> [Exercise goal]
Transcribe all the records with complete accuracy.

> [Provided information]

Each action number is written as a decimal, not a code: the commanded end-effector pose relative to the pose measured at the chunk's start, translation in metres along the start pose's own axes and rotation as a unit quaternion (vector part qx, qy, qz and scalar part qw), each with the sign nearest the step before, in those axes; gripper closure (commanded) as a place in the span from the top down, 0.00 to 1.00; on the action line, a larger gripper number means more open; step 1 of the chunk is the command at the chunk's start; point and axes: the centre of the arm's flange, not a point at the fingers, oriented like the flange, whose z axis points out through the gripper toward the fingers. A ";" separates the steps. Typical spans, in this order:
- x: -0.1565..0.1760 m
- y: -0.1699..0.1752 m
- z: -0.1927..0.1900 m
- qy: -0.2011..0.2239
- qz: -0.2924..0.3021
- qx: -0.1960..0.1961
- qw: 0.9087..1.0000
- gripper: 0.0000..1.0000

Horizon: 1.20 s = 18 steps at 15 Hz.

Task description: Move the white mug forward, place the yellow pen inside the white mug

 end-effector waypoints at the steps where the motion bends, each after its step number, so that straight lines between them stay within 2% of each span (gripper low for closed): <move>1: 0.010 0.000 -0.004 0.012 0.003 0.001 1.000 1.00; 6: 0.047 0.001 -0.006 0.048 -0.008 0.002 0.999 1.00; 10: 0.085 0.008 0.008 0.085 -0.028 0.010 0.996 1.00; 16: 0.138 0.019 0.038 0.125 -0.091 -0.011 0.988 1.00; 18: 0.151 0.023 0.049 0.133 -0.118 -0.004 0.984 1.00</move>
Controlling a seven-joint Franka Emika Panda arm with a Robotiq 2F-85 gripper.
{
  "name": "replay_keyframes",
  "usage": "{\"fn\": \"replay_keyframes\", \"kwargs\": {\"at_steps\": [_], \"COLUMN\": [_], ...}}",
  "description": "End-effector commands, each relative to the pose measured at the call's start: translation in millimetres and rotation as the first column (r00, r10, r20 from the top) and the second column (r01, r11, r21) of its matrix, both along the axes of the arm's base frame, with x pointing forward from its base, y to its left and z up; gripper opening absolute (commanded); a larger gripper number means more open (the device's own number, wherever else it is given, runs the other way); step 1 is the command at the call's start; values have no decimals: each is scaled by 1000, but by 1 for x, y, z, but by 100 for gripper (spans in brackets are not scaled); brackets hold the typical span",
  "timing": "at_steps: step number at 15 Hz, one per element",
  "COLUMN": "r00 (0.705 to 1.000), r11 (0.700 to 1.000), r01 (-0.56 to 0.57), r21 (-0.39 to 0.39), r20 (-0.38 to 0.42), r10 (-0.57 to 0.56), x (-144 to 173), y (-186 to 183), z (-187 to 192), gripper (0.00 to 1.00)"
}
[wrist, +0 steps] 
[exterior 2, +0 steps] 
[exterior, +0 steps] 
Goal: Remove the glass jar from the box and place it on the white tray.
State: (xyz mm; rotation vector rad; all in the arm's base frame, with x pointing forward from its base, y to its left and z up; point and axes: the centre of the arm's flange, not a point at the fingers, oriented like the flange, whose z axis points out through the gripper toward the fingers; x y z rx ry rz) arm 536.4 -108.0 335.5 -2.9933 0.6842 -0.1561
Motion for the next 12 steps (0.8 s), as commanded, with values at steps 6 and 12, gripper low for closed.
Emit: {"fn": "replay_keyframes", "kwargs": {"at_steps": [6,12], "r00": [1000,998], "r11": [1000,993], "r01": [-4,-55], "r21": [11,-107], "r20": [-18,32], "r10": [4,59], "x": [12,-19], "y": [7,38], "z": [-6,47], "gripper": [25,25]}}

> [Answer]
Each action number is written as a decimal, not a code: the commanded end-effector pose relative to the pose measured at the chunk's start, translation in metres along the start pose's own axes and rotation as a unit quaternion (vector part qx, qy, qz and scalar part qw), each with the sign nearest the step before, in those axes; gripper closure (commanded) as a place in the span from the top down, 0.00 to 1.00; on the action line, a larger gripper number means more open; step 1 of the chunk is the command at the chunk's start; point and axes: the centre of the arm's flange, not a point at the fingers, oriented like the flange, whose z axis points out through the gripper toward the fingers. A ";" separates the steps. Typical spans, in this order:
- x: -0.1565..0.1760 m
- y: -0.1699..0.1752 m
- z: -0.1927..0.1900 m
- qy: -0.2011..0.2239
- qz: -0.2924..0.3021
- qx: -0.1960..0.1961
- qw: 0.9087..1.0000
- gripper: 0.0000..1.0000

Horizon: 1.20 s = 18 steps at 15 Hz.

Task description: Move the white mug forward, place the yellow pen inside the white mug

 end-effector waypoints at the steps where the motion bends, each after its step number, so that straight lines between them stay within 2% of each span (gripper low for closed): <move>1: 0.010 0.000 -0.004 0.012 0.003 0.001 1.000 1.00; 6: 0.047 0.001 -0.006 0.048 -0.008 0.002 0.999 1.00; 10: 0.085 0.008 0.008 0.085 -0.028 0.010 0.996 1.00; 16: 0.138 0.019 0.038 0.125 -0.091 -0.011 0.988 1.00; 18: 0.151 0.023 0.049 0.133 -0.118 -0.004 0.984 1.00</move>
Controlling a seven-joint Franka Emika Panda arm with a Robotiq 2F-85 gripper.
{
  "name": "replay_keyframes",
  "usage": "{\"fn\": \"replay_keyframes\", \"kwargs\": {\"at_steps\": [_], \"COLUMN\": [_], ...}}",
  "description": "End-effector commands, each relative to the pose measured at the call's start: translation in millimetres and rotation as the first column (r00, r10, r20 from the top) and the second column (r01, r11, r21) of its matrix, both along the axes of the arm's base frame, with x pointing forward from its base, y to its left and z up; gripper opening absolute (commanded); a larger gripper number means more open (the device's own number, wherever else it is given, runs the other way); step 1 is the command at the call's start; values have no decimals: each is scaled by 1000, but by 1 for x, y, z, but by 100 for gripper (spans in brackets are not scaled); brackets hold the typical span",
  "timing": "at_steps: step number at 15 Hz, one per element",
  "COLUMN": "r00 (0.705 to 1.000), r11 (0.700 to 1.000), r01 (-0.56 to 0.57), r21 (-0.39 to 0.39), r20 (-0.38 to 0.42), r10 (-0.57 to 0.56), x (-144 to 173), y (-186 to 183), z (-187 to 192), gripper (0.00 to 1.00)"
}
[wrist, +0 steps] 
[exterior 2, +0 steps] 
[exterior, +0 steps] 
Goal: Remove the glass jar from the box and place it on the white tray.
State: (xyz mm; rotation vector rad; all in the arm's base frame, with x pointing forward from its base, y to its left and z up; point and axes: the centre of the arm's flange, not a point at the fingers, oriented like the flange, whose z axis points out through the gripper toward the fingers; x y z rx ry rz) arm 536.4 -108.0 335.5 -2.9933 0.6842 -0.1561
Motion for the next 12 steps (0.8 s), as commanded, with values at steps 6 and 12, gripper low for closed.
Emit: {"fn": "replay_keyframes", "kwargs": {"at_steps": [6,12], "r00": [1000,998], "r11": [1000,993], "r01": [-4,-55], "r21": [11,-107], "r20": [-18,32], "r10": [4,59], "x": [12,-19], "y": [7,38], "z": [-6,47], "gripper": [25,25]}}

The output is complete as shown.